Madame Loisel’s first problem was that she was not satisfied with her lot in life.  Few people are, I guess, but she seemed to feel that she was born into the wrong social class.  She deserved more than she got.  Even when her husband tried to help her feel better by getting her invited to a party for the rich, she was upset because she didn’t have the right dress or jewels.  She wasted all of the money they had saved on a dress, and borrowed a jewel from a friend.

She had no clothes, no jewels, nothing. And these were the only things she loved; she felt that she was made for them. She had longed so eagerly to charm, to be desired, to be wildly attractive and sought after.

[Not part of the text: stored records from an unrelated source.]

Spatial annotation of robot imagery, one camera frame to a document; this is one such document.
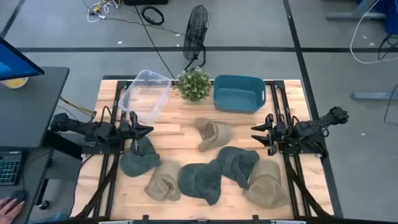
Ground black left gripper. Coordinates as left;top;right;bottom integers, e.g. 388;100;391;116
119;111;155;154

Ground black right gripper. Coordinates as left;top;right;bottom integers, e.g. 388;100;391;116
251;113;292;157

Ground dark green hat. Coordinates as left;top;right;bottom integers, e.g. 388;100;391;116
215;146;261;190
177;159;223;207
119;135;162;178

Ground clear plastic storage bin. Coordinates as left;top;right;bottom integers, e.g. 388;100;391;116
118;69;173;124

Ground tan hat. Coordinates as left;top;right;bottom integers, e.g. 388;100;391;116
144;159;182;202
193;117;234;153
243;159;290;209

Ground teal plastic bin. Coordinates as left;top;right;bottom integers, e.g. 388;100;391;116
213;74;267;114

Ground small green potted plant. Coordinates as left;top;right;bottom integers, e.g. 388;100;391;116
175;66;213;103

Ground black floor fan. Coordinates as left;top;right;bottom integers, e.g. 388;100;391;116
182;4;210;72

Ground grey desk foot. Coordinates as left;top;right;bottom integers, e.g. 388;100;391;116
350;91;398;101
325;0;387;22

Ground black desk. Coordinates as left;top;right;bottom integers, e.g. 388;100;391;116
0;66;71;151

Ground black box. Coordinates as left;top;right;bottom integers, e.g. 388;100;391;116
123;0;169;6

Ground yellow round bowl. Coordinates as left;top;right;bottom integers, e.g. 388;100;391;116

At the ball, people do pay attention to her.  She loves it.  Then I suppose you could say she gets an attack of irony, or karma.  She loses the necklace.  Instead of owning up to it, she pretends that nothing happened but a broken clasp.  Then she replaces it with another necklace like nothing happened.  The problem is that this was a diamond necklace, and the Loisels can’t afford it, so they go into debt.

Years later, Madame Loisel runs into her friend and finds out the necklace she lost was fake.

"Oh, my poor Mathilde! But mine was imitation. It was worth at the very most five hundred francs! . . . "

By this time, Madame Loisel looks so old and haggard her friend barely recognizes her.  She has had to fire all of her servants and work hard to pay off the debt.  Whatever beauty and social standing she had is gone.  It’s sad, but it is all her own fault because if she had told the truth they would have just had a good laugh and gone on with their lives.